In the prior blog, I shared a survey of some of the best Faster RCNN tutorials out there. I am now going to dive into the details of how I got mine working — from beginning to end.
Step 1: Install Anaconda if you have not already. As of the writing of this blog, the default download using Python 3.8.5 or higher should work.
Step 2: Launch Anaconda Prompt from your Windows Start menu. Should look like the below:
Step 3: Familiarize yourself with Sovit’s tutorial from Nov 2021 — “A Simple Pipeline to Train PyTorch Faster RCNN Object Detection Model”. I will recreate some of the early steps here — but definitely refer back to this tutorial as you go through the remaining steps. That way as I deviate OR fill-in the blanks — you have a frame of reference.
Step 4: Create the environment and install OpenCV and PyTorch.
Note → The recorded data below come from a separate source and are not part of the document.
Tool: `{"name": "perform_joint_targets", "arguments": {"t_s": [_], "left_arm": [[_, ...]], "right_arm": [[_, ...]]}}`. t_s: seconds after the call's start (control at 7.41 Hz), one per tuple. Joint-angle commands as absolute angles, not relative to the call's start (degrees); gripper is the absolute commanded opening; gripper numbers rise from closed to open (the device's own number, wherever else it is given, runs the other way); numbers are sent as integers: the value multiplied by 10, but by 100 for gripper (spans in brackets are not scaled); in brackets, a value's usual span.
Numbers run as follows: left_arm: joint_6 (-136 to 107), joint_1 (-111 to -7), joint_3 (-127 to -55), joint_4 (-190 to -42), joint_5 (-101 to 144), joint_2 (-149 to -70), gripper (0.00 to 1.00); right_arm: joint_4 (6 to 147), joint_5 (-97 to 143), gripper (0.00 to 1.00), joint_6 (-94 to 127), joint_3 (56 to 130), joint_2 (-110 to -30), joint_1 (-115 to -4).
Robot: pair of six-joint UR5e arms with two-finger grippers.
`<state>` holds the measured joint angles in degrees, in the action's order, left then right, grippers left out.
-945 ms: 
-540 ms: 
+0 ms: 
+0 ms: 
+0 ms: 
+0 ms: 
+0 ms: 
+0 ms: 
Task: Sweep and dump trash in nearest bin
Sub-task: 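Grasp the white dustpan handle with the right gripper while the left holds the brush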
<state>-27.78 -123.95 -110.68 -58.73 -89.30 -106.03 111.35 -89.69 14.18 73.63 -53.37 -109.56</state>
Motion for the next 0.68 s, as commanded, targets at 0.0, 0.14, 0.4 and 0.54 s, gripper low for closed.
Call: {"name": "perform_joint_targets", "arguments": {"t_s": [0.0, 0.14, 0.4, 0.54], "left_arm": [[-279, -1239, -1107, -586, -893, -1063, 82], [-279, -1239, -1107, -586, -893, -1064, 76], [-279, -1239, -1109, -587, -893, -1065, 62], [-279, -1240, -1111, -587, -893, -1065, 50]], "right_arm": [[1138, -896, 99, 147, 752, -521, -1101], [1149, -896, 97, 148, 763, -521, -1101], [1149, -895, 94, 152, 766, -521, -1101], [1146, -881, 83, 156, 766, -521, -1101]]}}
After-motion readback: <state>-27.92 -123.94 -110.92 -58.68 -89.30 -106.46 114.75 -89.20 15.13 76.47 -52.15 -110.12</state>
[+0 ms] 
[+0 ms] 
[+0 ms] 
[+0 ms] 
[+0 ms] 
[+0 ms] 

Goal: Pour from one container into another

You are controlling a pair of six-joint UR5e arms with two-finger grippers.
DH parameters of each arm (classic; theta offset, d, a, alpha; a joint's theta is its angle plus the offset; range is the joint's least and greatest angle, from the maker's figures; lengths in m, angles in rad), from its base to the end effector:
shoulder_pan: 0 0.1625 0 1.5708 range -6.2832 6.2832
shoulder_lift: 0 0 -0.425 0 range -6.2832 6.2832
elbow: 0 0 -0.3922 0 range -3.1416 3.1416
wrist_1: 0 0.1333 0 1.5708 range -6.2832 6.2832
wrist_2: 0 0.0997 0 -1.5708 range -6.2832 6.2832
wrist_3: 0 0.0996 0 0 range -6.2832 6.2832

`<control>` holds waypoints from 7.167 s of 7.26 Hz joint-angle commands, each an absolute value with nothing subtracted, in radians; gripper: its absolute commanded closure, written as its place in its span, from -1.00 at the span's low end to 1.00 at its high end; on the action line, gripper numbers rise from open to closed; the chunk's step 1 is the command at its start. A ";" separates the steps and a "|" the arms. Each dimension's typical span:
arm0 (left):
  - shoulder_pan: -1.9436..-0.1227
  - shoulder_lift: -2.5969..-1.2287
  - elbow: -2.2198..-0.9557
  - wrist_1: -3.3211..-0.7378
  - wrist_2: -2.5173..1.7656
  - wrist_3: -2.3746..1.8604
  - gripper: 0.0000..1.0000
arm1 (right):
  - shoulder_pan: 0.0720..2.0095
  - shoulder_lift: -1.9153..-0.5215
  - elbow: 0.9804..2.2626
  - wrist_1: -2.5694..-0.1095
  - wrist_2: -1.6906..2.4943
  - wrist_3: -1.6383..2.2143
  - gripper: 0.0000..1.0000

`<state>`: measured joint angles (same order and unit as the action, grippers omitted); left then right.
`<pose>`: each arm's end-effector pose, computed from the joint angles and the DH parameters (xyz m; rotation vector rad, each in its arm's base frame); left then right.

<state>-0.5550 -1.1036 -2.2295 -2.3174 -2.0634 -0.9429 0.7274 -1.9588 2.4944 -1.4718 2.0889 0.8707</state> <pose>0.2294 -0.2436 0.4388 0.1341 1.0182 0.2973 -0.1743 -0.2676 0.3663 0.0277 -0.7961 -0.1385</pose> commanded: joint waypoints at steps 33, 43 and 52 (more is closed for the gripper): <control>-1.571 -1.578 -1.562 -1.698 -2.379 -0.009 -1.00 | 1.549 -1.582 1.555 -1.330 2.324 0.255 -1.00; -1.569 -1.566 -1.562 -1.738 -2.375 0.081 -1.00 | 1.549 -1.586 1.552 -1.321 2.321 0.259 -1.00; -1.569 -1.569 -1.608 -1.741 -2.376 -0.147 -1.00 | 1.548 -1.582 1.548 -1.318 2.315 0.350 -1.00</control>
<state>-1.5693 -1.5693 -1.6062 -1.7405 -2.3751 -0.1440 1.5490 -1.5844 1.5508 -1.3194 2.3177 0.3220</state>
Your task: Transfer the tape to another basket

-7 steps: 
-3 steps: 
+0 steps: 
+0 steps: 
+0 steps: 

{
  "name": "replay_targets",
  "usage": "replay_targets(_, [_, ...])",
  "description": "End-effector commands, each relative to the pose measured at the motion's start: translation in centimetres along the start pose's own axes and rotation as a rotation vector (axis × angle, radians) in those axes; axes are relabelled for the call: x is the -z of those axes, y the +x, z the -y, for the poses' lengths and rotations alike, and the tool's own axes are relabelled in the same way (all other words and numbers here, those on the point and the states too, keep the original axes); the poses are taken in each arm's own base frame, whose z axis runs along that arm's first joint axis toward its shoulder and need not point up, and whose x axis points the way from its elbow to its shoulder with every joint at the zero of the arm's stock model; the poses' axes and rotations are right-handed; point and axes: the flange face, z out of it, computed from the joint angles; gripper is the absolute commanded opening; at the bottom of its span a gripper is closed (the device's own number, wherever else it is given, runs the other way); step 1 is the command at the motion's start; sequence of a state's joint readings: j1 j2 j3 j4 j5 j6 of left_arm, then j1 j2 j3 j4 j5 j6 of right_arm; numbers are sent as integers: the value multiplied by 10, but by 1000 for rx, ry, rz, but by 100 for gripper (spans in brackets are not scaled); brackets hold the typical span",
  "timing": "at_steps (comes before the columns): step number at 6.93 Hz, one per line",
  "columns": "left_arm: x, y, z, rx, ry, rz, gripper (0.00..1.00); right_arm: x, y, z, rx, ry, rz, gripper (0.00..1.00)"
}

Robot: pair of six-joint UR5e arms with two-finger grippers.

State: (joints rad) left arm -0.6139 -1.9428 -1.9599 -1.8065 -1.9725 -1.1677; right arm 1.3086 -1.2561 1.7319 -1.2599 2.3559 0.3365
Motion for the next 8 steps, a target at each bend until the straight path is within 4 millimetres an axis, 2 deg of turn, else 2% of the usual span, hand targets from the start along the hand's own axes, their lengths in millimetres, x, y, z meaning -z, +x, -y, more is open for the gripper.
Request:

This assumes PyTorch version 1.10 or higher.
From Anaconda Prompt:
conda create –name frcnnenv
conda activate frcnnenv
conda install -c conda-forge opencv
conda install -c conda-forge pytorch-cpu
conda install -c conda-forge pytorch-ligthning
Step 5: Download the source code from Sovit’s tutorial – Section “Setting Up the Training Configuration”. You will have to enter your email address. This will send you to a Google Drive where you can download a *.ZIP file that contains the original source.
Step 6: Unzip (Extract All) folder contents into the Directory Structure as outlined in Sovit’s tutorial into a folder by which you want to run your training from. The content of the ZIP is exactly the structure you need. Here is a screen shot.
As a bit of clean-up; we are NOT going to do the Uno Image detection. So…
- Under “data”, instead of “Uno Cards.v2-raw.voc” folder; create a folder called “hands”, with 3 subfolders “test”, “train”, and “valid”
- Under “data”, delete folder “uno_custom_test_data”. This contains a video that makes the whole package big.
- Under “outputs”, delete everything there. We will be training our own custom model.
Step 7: Get images off the internet of people with hands. There are many ways to obtain images. For Uno tutorial, Sovit got a dataset from Roboflow. In my case, I wanted to really drive towards a very small dataset.
- I installed Faktun Batch Download for Chrome.
- I put Google into Image mode. Google Image link. And then searched terms like:
- people with hands
- people cheering
- people at work
- Moved all 45 images into the folder “data/hands/train”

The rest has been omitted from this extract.